* _Exercise instructions_
Make an exact copy of all the data.
━━━━━ Data shown ━━━━━
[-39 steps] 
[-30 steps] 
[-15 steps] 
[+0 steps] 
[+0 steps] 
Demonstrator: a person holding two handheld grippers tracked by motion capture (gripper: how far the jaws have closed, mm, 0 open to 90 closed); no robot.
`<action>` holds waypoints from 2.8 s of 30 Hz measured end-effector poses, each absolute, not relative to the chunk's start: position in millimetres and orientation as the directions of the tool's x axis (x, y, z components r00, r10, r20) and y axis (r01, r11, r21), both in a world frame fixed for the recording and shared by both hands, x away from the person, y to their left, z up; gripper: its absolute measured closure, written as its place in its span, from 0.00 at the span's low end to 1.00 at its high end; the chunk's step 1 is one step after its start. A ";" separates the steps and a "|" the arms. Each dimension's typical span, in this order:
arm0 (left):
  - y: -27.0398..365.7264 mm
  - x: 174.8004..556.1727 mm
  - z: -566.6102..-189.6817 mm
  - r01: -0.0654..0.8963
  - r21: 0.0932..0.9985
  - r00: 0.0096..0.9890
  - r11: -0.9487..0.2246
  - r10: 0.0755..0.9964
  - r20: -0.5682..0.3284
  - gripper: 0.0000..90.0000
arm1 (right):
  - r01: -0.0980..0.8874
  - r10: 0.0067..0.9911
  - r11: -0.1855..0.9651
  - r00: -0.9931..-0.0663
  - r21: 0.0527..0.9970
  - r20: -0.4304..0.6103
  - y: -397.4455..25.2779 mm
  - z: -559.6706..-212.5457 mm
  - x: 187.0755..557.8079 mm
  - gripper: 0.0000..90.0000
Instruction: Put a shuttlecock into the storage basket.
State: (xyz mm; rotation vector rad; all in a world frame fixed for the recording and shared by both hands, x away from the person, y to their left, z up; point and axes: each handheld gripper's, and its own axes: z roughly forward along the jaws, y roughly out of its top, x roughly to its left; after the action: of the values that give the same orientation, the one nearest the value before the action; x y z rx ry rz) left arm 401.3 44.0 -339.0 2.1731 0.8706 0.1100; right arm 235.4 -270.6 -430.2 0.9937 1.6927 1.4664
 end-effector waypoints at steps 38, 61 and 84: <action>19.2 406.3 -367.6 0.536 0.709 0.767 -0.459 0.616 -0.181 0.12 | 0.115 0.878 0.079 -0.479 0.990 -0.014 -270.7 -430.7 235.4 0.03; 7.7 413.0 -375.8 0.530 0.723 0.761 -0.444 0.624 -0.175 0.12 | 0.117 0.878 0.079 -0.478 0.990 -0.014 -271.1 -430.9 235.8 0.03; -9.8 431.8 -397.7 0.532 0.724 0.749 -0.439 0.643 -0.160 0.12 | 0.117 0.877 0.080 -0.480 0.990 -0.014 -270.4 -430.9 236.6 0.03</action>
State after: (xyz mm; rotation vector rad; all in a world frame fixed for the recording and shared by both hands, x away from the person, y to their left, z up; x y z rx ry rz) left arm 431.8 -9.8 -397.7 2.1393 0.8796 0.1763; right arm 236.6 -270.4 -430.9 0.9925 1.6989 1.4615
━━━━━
* _Exercise result_
[-39 steps] 
[-30 steps] 
[-15 steps] 
[+0 steps] 
[+0 steps] 
Demonstrator: a person holding two handheld grippers tracked by motion capture (gripper: how far the jaws have closed, mm, 0 open to 90 closed); no robot.
`<action>` holds waypoints from 2.8 s of 30 Hz measured end-effector poses, each absolute, not relative to the chunk's start: position in millimetres and orientation as the directions of the tool's x axis (x, y, z components r00, r10, r20) and y axis (r01, r11, r21), both in a world frame fixed for the recording and shared by both hands, x away from the person, y to their left, z up; gripper: its absolute measured closure, written as its place in its span, from 0.00 at the span's low end to 1.00 at its high end; the chunk's step 1 is one step after its start. A ";" separates the steps and a "|" the arms. Each dimension's typical span, in this order:
arm0 (left):
  - y: -27.0398..365.7264 mm
  - x: 174.8004..556.1727 mm
  - z: -566.6102..-189.6817 mm
  - r01: -0.0654..0.8963
  - r21: 0.0932..0.9985
  - r00: 0.0096..0.9890
  - r11: -0.9487..0.2246
  - r10: 0.0755..0.9964
  - r20: -0.5682..0.3284
  - gripper: 0.0000..90.0000
arm1 (right):
  - r01: -0.0980..0.8874
  - r10: 0.0067..0.9911
  - r11: -0.1855..0.9651
  - r00: -0.9931..-0.0663
  - r21: 0.0527..0.9970
  - r20: -0.4304..0.6103
  - y: -397.4455..25.2779 mm
  - z: -559.6706..-212.5457 mm
  - x: 187.0755..557.8079 mm
  - gripper: 0.0000..90.0000
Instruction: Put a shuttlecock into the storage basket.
State: (xyz mm; rotation vector rad; all in a world frame fixed for the recording and shared by both hands, x away from the person, y to their left, z up; point and axes: each handheld gripper's, and its own axes: z roughly forward along the jaws, y roughly out of its top, x roughly to its left; after the action: of the values that give the same orientation, the one nearest the value before the action; x y z rx ry rz) left arm 401.3 44.0 -339.0 2.1731 0.8706 0.1100; right arm 235.4 -270.6 -430.2 0.9937 1.6927 1.4664
 end-effector waypoints at steps 38, 61 and 84: <action>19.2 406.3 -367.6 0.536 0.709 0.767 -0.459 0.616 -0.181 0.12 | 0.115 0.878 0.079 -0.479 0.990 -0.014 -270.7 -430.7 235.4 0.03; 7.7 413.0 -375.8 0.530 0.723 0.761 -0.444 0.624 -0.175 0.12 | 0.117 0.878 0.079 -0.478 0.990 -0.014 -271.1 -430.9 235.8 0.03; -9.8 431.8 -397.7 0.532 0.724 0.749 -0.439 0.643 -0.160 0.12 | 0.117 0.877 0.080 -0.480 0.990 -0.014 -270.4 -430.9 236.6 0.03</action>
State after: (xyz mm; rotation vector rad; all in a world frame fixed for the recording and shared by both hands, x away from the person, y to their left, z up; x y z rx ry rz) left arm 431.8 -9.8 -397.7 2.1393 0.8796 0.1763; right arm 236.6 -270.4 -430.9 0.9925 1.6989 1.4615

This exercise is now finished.